Non è solo l’inclinazione e la pulsione complottista che avvelena alcune menti, ma è anche la lucida consapevolezza che ora tutto uno strumentario, tutto un insieme di leggi speciali, tutto un coacervo di carriere è messo in discussione dalla fine di un’epoca. Perché tutto si è giustificato – probabilmente a ragione – per le stragi del 1992 e del 1993; chiusa la stagione delle bombe lo Stato avvertirà inevitabilmente la necessità di assumere una postura legislativa, processuale, carceraria diversa da quella degli ultimi 30 anni. Un tempo enorme se si pensa. Per tre decenni si sono tollerati e compresi regimi carcerari duri, intercettazioni a tappeto, interdittive antimafia a strascico, misure di prevenzione fondate su labili congetture e supposizioni.

Già la Corte costituzionale, con le pronunce in materia di benefici penitenziari ed ergastolo ostativo, aveva fatto comprendere che era necessario imprimere un assetto diverso alle norme emergenziali e che non erano più sufficienti presunzioni e formule stereotipate per derogare ai principi basilari della Costituzione penale. Ora, con la recente legge 199 del 2022, il compito passa alla magistratura di sorveglianza che è necessariamente esposte alle conseguenze di quanto accaduto a Palermo poche ore fa. Perché, occorre dirlo con chiarezza, le norme in materia di mafia, il doppio binario processuale, lo stato d’emergenza carcerario in tanto trovano legittimazione in quanto il nemico da battere fosse “cosa nostra” stragista, si fosse al cospetto dei cadaveri di uomini innocenti, delle vittime travolte dall’odio dei boss.

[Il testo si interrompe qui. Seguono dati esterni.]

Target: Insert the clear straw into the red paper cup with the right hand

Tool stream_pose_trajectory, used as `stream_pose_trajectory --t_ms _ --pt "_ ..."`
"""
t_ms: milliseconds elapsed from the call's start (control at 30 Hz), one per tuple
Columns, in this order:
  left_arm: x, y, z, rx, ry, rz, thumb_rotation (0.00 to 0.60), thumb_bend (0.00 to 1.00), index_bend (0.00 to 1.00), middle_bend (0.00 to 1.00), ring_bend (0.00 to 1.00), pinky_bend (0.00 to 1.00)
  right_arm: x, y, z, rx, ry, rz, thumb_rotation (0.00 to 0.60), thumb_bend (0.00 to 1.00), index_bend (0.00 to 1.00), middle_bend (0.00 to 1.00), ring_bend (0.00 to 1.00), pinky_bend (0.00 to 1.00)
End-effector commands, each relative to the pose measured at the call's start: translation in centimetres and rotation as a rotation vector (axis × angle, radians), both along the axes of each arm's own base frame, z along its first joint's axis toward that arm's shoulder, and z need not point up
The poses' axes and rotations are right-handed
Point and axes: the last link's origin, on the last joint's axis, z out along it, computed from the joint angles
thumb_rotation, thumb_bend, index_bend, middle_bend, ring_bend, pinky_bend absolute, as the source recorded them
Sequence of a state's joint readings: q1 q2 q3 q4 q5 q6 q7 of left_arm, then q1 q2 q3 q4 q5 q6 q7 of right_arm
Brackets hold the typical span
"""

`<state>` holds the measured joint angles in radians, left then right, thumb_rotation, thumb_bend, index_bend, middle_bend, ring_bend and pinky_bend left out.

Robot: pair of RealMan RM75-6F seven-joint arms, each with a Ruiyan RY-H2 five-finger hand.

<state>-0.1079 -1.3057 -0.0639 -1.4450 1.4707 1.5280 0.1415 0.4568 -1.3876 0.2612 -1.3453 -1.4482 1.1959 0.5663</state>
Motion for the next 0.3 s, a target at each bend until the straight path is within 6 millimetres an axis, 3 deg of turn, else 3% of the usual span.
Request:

Ma se quella fase storica si chiude in un modo così eclatante, con Messina Denaro in mano ai reparti speciali dei Carabinieri come “El Chapo” tenuto per la collottola dagli incursori della Marina colombiana, le cose cambiano e drasticamente. Ieri l’Arma dei Carabinieri ha impartito una lezione di sobrietà e compostezza comunicativa. Niente manette ai polsi del boss passato innanzi alle telecamere con le mani libere come prescrive le legge (e non per qualche inconfessabile attenzione), due militari della Territoriale a lato che lo conducevano al furgone che lo portava via dalla caserma, pochi uomini in mimetica per l’ultima scorta senza strattonarlo, né esibirlo. Una forza tranquilla, senza spavalderie ed esibizioni muscolari. Il successo era tanto evidente che non era necessario enfatizzarlo a uso e consumo dei media, come successo in altre clamorose occasioni, quando le telecamere ronzavano in covi e rifugi a poche ore dalla cattura.

È un segnale di svolta, e non solo comunicativa, che il paese deve comprendere perché proviene da una delle sue istituzioni più autorevoli. Una tragica epoca si chiude, finalmente, e non si tratta di una tregua come qualcuno vorrebbe far intendere. Ora si potrà por mano al dossier decisivo che, in tutti questi anni, una certa antimafia non sempre in buona fede ha messo sotto lo zerbino. È stato impellente l’interesse a confondere i corleonesi con la mafia e ad accanirsi in ricostruzioni e teoremi che hanno drenato energie e risorse enormi portando a esiti totalmente insufficienti. Dove sia cosa nostra siciliana, oggi, nessuno lo sa con la necessaria precisione. Quali interessi economici abbia, quali collegamenti abbia conservato con la politica, quali settori controlli della vita sociale di quella regione (e non solo) è frutto per lo più di congetture, ipotesi, iperboli, ma praticamente si sta intorno all’anno zero. Non c’è da recriminare troppo, c’era un lavoro da completare ed è stato portato a termine. Ora servono menti lucide, intelligenze investigative moderne, analisi penetranti per scovare il malaffare mafioso e scrostare la sua patina che ha anche parecchie mani di vernice di antimafia.